# Lets be honest about mentors



## brian (Oct 22, 2005)

Like it says lets be honest This past few weeks a lot has been said about mentors

Right apart from reading a few books who of you have actually had a mentor Sorry don't mean watching your m8 getting his wdb out from the Viv once a week to maintain the Viv. I mean with a few different species of snakes and handling and feeding.

If you can also remember who it was and was it a course how much was it. 

Thanks.........Brian


----------



## SiUK (Feb 15, 2007)

I had a guy that I visited, and watched work with various snakes and had some handling experience.


----------



## Angi (Nov 12, 2005)

I have 3 mentors - all free as they are people I know, between them they have around 40-50 years of venomous keeping experience and a huge range of snakes.


----------



## captaincaveman (Nov 6, 2006)

i just spent loads of time round loads of different breeders, some hots keepers, some rarer and specialist species breeders and loads of normal breeders and keepers of large collections:no1:


----------



## Tops (Apr 26, 2007)

i just watched a few steve irwin videos and went for it!


----------



## captaincaveman (Nov 6, 2006)

Tops said:


> i just watched a few steve irwin videos and went for it!


 
:lol2: i watched mark o'shea ones, but im struggling to keep up with the amount of falling over that im meant to do


----------



## Rick (Aug 15, 2007)

I try to listen to all peoples opinions as well as doing some research etc.... but theres only one person i truely trust ...... 
This is because of their no b/s approach to keeping, length of time, and professional manner they go about their job.
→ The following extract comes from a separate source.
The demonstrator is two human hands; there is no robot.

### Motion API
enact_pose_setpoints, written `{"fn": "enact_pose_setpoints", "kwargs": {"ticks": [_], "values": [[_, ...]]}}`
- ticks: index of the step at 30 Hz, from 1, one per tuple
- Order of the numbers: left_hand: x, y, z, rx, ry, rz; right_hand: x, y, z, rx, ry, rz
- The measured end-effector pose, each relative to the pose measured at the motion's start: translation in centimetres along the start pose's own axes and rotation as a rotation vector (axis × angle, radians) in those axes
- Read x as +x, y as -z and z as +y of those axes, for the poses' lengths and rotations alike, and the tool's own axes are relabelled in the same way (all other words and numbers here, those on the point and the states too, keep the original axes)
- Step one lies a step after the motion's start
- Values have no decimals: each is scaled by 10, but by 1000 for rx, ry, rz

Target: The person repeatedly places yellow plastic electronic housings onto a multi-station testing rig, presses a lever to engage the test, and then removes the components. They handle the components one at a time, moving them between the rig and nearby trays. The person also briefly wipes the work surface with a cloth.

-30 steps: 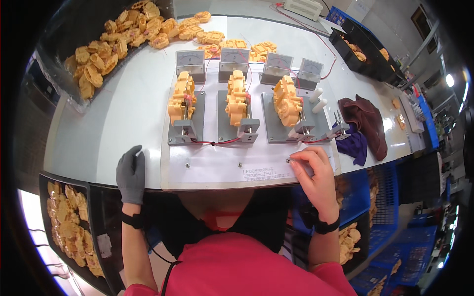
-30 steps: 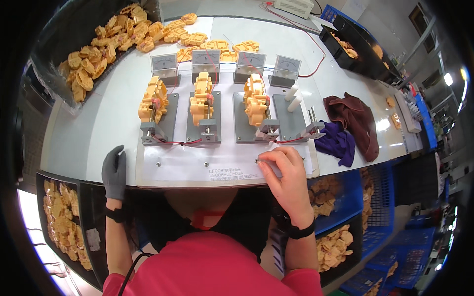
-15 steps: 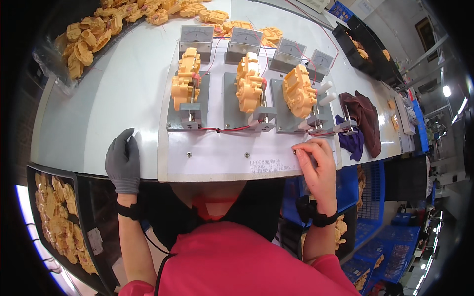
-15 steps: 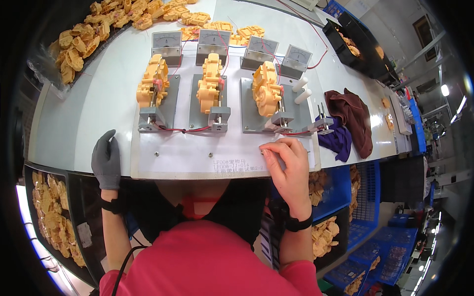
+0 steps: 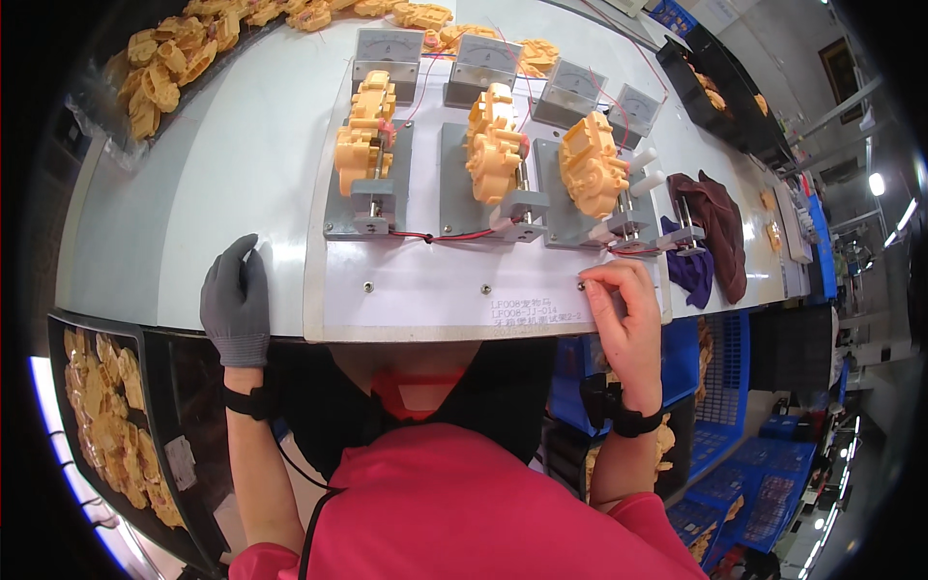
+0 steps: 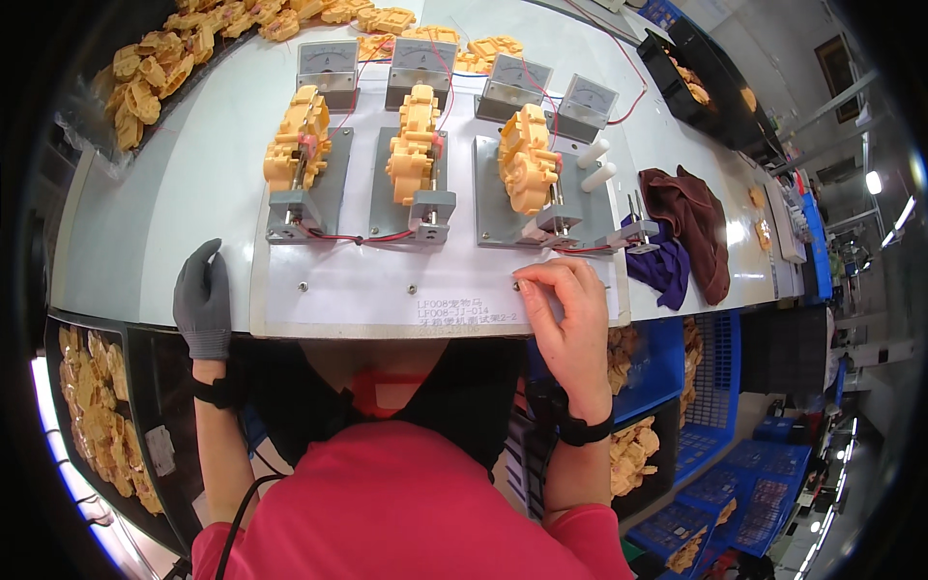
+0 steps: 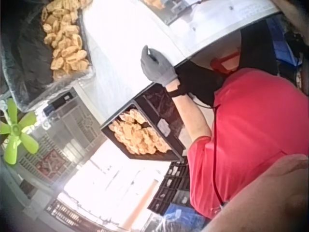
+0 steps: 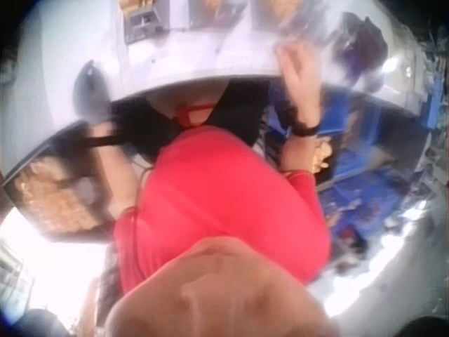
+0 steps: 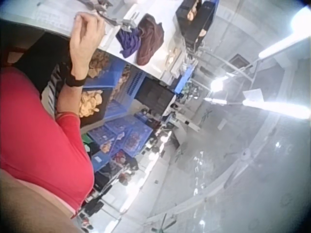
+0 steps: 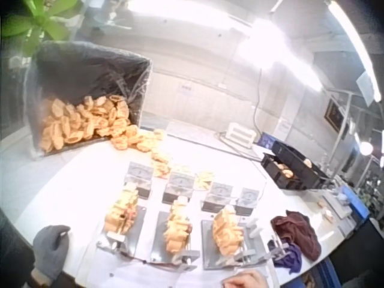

BUT for hots it would be 2 ppl id ask, both are rfuk members just so i could see both sides of the coin so to speak.


----------



## brian (Oct 22, 2005)

So after all that has been said about mentors only 3 people have replyed. UUUUMMMMM


----------



## DeanThorpe (Apr 9, 2006)

its not a busy section mind...


----------



## Barry.M (May 19, 2006)

captaincaveman said:


> :lol2: i watched mark o'shea ones, but im struggling to keep up with the amount of falling over that im meant to do


Funny that,I tried copying Austin Stevens but all the falling down waterfalls and running on top of trains is bloody hard work!


----------



## Scoffa (Nov 23, 2006)

I've been keeping snakes for 20 years and started with a pair of Burmese, never had a mentor or needed 1. I've handled snakes, in shops, that have made the proprietor cringe ans say, "How the hell did you manage to get that out without a strike." I guess handling snakes has a nack to it which some people don't have. If I know that a snake is gonna be a bit tempremental I play a game where I say to myself, " I'm gonna pick that snake up without a bite or a strike." If the snake bites or strikes then I loose and it's game over. If I was going to keep hots then I'd probably try some of the tree boas and some of the more agressive stuff. You really don't want to be handling snakes that are gonna bite you every time you get hold of them and I don't think you wanna be handling hots unless it's an absolute necessity. So what is a mentor? Is it somebody who holds your hand when your Gaboon Viper bites you and says " Don't woory the anti-venom will be here soon"?


----------



## King of Snake (Sep 18, 2007)

Angi said:


> I have 3 mentors - all free as they are people I know, between them they have around 40-50 years of venomous keeping experience and a huge range of snakes.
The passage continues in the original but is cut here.